You can find them in just about any kitchen store (colors seem to vary). And, of course, online. Here’s another option:
December 19, 2012
The first time I encountered a magazine called Garden and Gun I thought it was a joke. Then I looked inside. Terrific writing. Beautifully designed. Surprising. A heartfelt ode to the south – and lots of fun for those of us who don’t live there.
The magazine’s got a store – well most magazines do – selling totes and caps and useless items that nobody needs. But they also sell a strange range of exotic items like hand-crafted bow ties and tweed hunting vests (for women), which tells you something about who they’d like to be.
Now they’ve started something called the Sideboard which would make a rather opulent gift for a good friend. It promise that various sweet and savory Southern foods will be delivered eight times over the year. Who doesn't dream of biscuits, pecans, and pimento cheese? This little surprise package would certainly be welcome at my house.
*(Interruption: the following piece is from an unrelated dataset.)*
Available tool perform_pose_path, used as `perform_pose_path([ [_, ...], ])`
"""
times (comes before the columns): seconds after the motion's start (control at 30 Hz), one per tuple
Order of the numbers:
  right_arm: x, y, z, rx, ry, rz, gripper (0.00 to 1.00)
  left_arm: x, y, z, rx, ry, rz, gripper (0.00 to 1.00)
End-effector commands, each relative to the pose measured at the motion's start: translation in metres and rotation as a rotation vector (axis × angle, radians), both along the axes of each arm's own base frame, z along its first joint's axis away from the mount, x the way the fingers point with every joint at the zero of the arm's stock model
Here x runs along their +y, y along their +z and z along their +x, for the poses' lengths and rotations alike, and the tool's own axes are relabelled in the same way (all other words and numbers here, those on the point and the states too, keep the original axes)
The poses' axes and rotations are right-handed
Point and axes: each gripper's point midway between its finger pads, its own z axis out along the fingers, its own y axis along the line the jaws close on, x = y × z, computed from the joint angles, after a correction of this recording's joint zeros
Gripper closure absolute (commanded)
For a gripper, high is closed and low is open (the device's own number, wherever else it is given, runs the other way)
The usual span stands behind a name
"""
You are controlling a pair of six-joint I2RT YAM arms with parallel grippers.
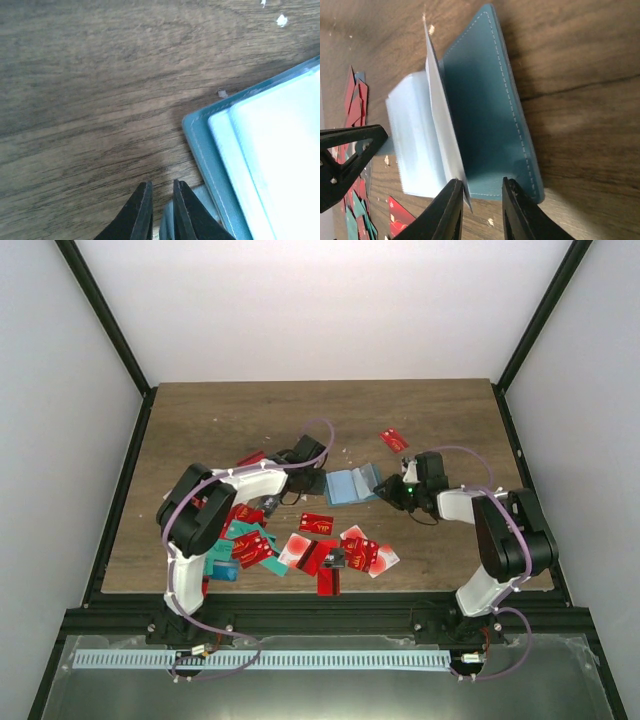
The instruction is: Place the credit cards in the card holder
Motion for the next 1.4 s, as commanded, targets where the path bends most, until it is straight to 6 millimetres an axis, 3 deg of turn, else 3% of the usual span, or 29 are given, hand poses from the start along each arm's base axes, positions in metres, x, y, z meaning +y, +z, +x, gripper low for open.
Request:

Even if you’re not inclined to spend a lot of money, go take a look at the website. From the cold northeast, where I’m now sitting, it looks like a very sweet life.
December 18, 2012
The Corkcicle pretty much falls into the why-didn’t-anyone-ever-think-of-that-before category. This instant icicle cools wine from the inside, eliminating the need for an ice bucket. (Anyone who’s ever tried to find space for one of those bulky monsters in a tiny New York kitchen can appreciate the beauty of that.)
You simply store it in the freezer, and then replace the cork with the self-contained ice wand. It will keep white wine cold and cool red wine down to cellar temperature in a trice. They’re new to the market, which means that your friends probably don’t already own them, they’re available in many places, come in many colors and cost less than $25. And if you're ordering online, it will still arrive by Christmas. Pretty cool!
December 17, 2012
Todays’s gift is a gift to everyone who, like me, keeps doing stupid things with their IPhone. Last year I dropped it in the toilet (don’t ask). Last week I left it in the pocket of my jeans and then threw them into the washing machine. Yes, the phone went through the entire cycle. And yes, It came out (not surprisingly), utterly, totally dead.
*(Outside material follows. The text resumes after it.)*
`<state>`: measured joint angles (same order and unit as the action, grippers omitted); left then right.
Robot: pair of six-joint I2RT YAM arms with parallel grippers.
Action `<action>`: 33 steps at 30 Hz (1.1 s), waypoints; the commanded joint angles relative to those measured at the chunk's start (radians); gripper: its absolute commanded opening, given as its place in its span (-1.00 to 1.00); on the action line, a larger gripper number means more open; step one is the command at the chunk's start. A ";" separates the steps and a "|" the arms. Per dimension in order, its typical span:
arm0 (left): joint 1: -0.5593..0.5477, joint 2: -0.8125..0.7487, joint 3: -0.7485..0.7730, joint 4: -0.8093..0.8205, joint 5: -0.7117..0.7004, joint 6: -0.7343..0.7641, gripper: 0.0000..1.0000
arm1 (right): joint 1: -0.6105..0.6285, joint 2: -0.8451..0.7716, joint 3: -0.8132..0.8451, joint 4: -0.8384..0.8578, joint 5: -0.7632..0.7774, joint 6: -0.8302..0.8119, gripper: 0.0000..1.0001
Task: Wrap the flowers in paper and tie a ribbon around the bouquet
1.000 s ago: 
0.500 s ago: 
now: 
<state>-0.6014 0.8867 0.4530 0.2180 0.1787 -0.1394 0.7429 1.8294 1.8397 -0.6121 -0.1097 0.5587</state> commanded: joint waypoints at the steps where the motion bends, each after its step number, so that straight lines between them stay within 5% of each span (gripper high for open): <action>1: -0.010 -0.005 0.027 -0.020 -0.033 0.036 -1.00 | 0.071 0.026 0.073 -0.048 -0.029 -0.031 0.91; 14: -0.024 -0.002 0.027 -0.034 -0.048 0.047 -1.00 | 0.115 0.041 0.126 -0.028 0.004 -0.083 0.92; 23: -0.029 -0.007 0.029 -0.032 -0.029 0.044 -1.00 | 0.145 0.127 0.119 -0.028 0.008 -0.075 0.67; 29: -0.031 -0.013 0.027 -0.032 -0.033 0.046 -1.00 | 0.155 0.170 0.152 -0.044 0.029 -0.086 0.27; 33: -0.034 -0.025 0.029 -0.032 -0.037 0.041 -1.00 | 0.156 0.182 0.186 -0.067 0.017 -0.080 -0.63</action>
Brand new phone. Gone. $500 to replace it. A friend suggested that I fill a bowl with rice, bury the phone in the rice and then put the phone on the heater for three days. Sounded stupid, but I was desperate. What did I have to lose?
Last night I dug the phone out of the rice and turned it on. Nothing. Of course. Then I plugged it into a charger – just for science you understand – and left it over night.
Here's my phone this morning. Good as new. Unbelievable.
December 16, 2012
Adopt an olive tree? What a cool idea.
Here’s how it works: You go to a beautiful website and scroll through the various orchards on offer. There are more than a dozen in Le Marche and Abruzzo, with a picture of each, a little biography of the olive farmer, and a description of the oil they make. You choose the orchard you want, and “adopt” one of the olive trees. They, in turn, send you the oil from your olives when it’s pressed. (The next olive oil will be shipped in March.)
This is, in essence, an international CSA (community supported agriculture), a way to collaborate with a farmer, become part of his farm. It offers the consumer a way to participate in the creation of a product, while providing financial security to the farmer.
Best of all – you can go visit your tree and meet the farmer. Hard to think of a better excuse to visit rural Italy.
In the interest of full disclosure I have to admit that I’ve never done this. But I’m about to adopt olive trees for all my friends.